Placentophagy: it has no benefit to eat or drink the placenta after delivery (and doing so could be dangerous)

Placentophagy, or eating the placenta after childbirth, is a practice that has become fashionable in recent years, promoted in part by some famous women after giving birth to their babies. Celebrities like Kim Kardashian, Alicia Silverstone, Jennifer Lopez and recently the Spanish model Sheila Márquez confessed to having ingested a piece of her placenta after childbirth and they talk about the benefits of this practice to increase energy, promote milk production and avoid postpartum depression , among others.

Due to the rise of this practice, science has wanted to investigate a little more about placentophagy and after a review of studies it has been shown that there is no scientific evidence to support that eating or drinking the placenta after delivery is beneficial for the mother or the baby ... And add more, it could be dangerous.

Eat the placenta, where does it come from?

The placenta is a very important organ during pregnancy. It is a temporary organ that is created specifically to fulfill a specific and vital function for pregnancy: that of delivering nutrients and oxygen to the baby.

Once the baby exits the maternal uterus, the birth also happens, which is the exit of the placenta.
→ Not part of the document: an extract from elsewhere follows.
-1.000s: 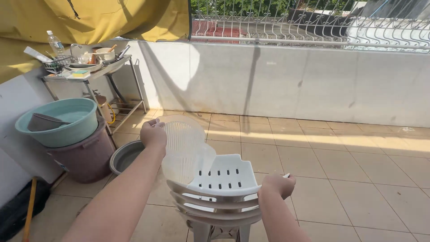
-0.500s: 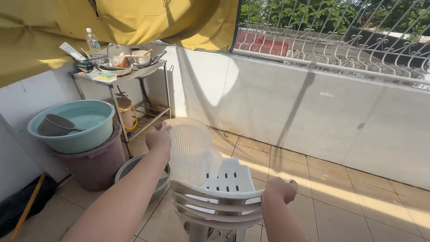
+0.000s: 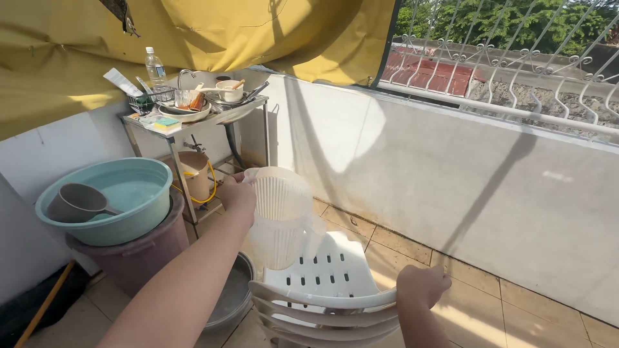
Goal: The person is rinsing and washing various dishes, including a plate, cups, and utensils, using water from a large basin on a balcony.
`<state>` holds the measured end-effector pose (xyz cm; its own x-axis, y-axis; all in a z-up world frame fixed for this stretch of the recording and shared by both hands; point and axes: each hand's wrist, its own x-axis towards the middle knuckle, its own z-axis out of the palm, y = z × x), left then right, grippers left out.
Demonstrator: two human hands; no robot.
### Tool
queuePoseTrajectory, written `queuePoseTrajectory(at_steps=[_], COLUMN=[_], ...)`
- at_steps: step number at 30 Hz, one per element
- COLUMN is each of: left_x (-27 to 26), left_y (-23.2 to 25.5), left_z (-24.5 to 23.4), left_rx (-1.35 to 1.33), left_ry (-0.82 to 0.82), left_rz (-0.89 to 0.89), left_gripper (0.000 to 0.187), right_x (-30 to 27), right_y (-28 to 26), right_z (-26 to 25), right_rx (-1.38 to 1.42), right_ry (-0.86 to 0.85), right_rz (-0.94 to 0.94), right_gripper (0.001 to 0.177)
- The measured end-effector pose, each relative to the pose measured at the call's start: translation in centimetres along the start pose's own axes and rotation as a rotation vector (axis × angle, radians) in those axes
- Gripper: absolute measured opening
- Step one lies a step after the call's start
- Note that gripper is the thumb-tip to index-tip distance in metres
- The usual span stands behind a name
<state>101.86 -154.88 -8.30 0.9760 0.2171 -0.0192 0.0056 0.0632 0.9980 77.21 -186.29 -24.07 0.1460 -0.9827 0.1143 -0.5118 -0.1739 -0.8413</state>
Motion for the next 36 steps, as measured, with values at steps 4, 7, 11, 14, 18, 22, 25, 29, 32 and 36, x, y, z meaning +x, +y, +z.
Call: queuePoseTrajectory(at_steps=[4,7,11,14,18,22,25,29,32,36], left_x=[2.1,3.4,3.1,2.6,3.4,6.0,9.1,11.5,12.0,15.0], left_y=[-2.4,-4.2,-4.7,-6.0,-6.0,-6.2,-6.9,-5.5,-6.4,-6.6], left_z=[2.5,3.9,6.3,7.3,7.7,9.0,10.8,15.8,18.8,21.4], left_rx=[-0.051,-0.090,-0.012,-0.005,0.052,0.062,-0.018,-0.091,-0.117,-0.156], left_ry=[0.042,0.134,0.315,0.389,0.446,0.461,0.395,0.389,0.386,0.395], left_rz=[-0.029,-0.040,-0.043,-0.033,0.011,0.036,0.059,-0.027,-0.079,-0.068], left_gripper=[0.027,0.030,0.028,0.025,0.024,0.022,0.021,0.023,0.022,0.021], right_x=[-3.1,-6.2,-7.0,-5.8,-2.5,2.5,5.5,10.3,13.4,16.6], right_y=[-5.5,-8.4,-11.0,-13.4,-16.1,-19.9,-22.0,-23.5,-23.4,-26.2], right_z=[0.4,-0.6,-1.1,-2.3,-1.0,2.0,5.0,10.2,13.1,17.9], right_rx=[-0.256,-0.369,-0.364,-0.379,-0.257,-0.087,-0.065,-0.123,-0.143,-0.101], right_ry=[-0.029,-0.189,-0.613,-0.910,-1.128,-1.281,-1.334,-1.391,-1.468,-1.465], right_rz=[-0.224,-0.444,-0.608,-0.538,-0.451,-0.399,-0.481,-0.526,-0.537,-0.619], right_gripper=[0.055,0.047,0.070,0.078,0.085,0.089,0.087,0.088,0.088,0.072])
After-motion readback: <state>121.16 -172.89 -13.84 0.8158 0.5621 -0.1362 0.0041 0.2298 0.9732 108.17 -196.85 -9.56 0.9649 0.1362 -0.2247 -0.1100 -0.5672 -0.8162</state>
Having fulfilled its function, it is usually discarded most of the time, except in the birth lotus (in which the placenta is attached to the baby until it comes off naturally), when the parents decide to keep it and then bury it or perform a ritual with she, or as usual, to eat it cooked or raw, encapsulate it or drink it in a smoothie.

One of the most common arguments among advocates of placentophagy is that mammals eat the placenta of their young after birth. But the reason they do it is survival behavior. They do it mainly for not leave traces to predators that there is a new defenseless breeding, a function that makes no sense among humans today.

The supposed benefits of eating the placenta

Benefits are attributed due to its high content of iron and vitamins, especially K, which is involved in the contraction of the uterine muscle and is a powerful anti-hemorrhagic. It is also considered a hormone regulator and because of this, as a protector against postpartum depression. Because of these supposed virtues, the tendency to cook human placenta to ingest it, drink it or encapsulate it after childbirth arose, and thus benefit from its properties.

What does science say about placentophagy?

But nevertheless, there are no studies or scientific articles that prove that eating the placenta has positive effects on the human organism. All of these supposed benefits have been ruined by the Northwestern Medicine Center of Chicago, which conducted a review of ten recent studies (six in animals and four in humans) on placentophagy.

The results they did not throw any data to support the claims common that eating placenta, either raw, cooked or encapsulated, offers protection against postpartum depression, reduces postpartum pain, increases energy, helps with breastfeeding, promotes skin elasticity, improves maternal union or replenishes iron in the body.

According to Dr. Crystal Clark, one of the authors of the study published in Archives of Women's Mental Health:

"There are a lot of subjective reports of women who have perceived benefits, but there is no systematic research on the benefits or risks of ingesting the placenta."

"There are no data to support claims that placentophagy helps improve breastfeeding, facilitate uterine contraction or modulate hormone levels (ie, prolactin, estrogen, progesterone, oxytocin) in humans."

A review of studies found no data to show that there are benefits to eating the placenta.

Eating the placenta could be dangerous

More worrying is even the possibility of risks associated with placentophagy. "The most worrying thing is that there are also no studies examining the potential risks of ingesting placenta," experts say, who also warn that the placenta is not sterile and may contain viruses and bacteria.

Precisely, last year the Centers for Disease Control and Prevention (CDC) warned about the risks of this practice when publishing a report on a baby who got sick because her mother had taken pills that contained her own dehydrated placenta.

After birth, the baby had respiratory problems, and when he was tested, he was detected with a blood infection caused by group B strep, a bacterium that can be fatal to a newborn. The boy was treated with antibiotics and released. Days later he was admitted again because he did not improve and that was when they discovered that the mother had consumed pills with her placenta (two capsules, three times a day).

By analyzing them, they found in them the same bacteria that had infected the baby transmitted through breast milk.

Thus, the CDC recommends not ingesting the placenta after delivery, since there are no standards for processing the placenta for consumption and the process of dehydrating it and converting it into pills does not eliminate infectious pathogens.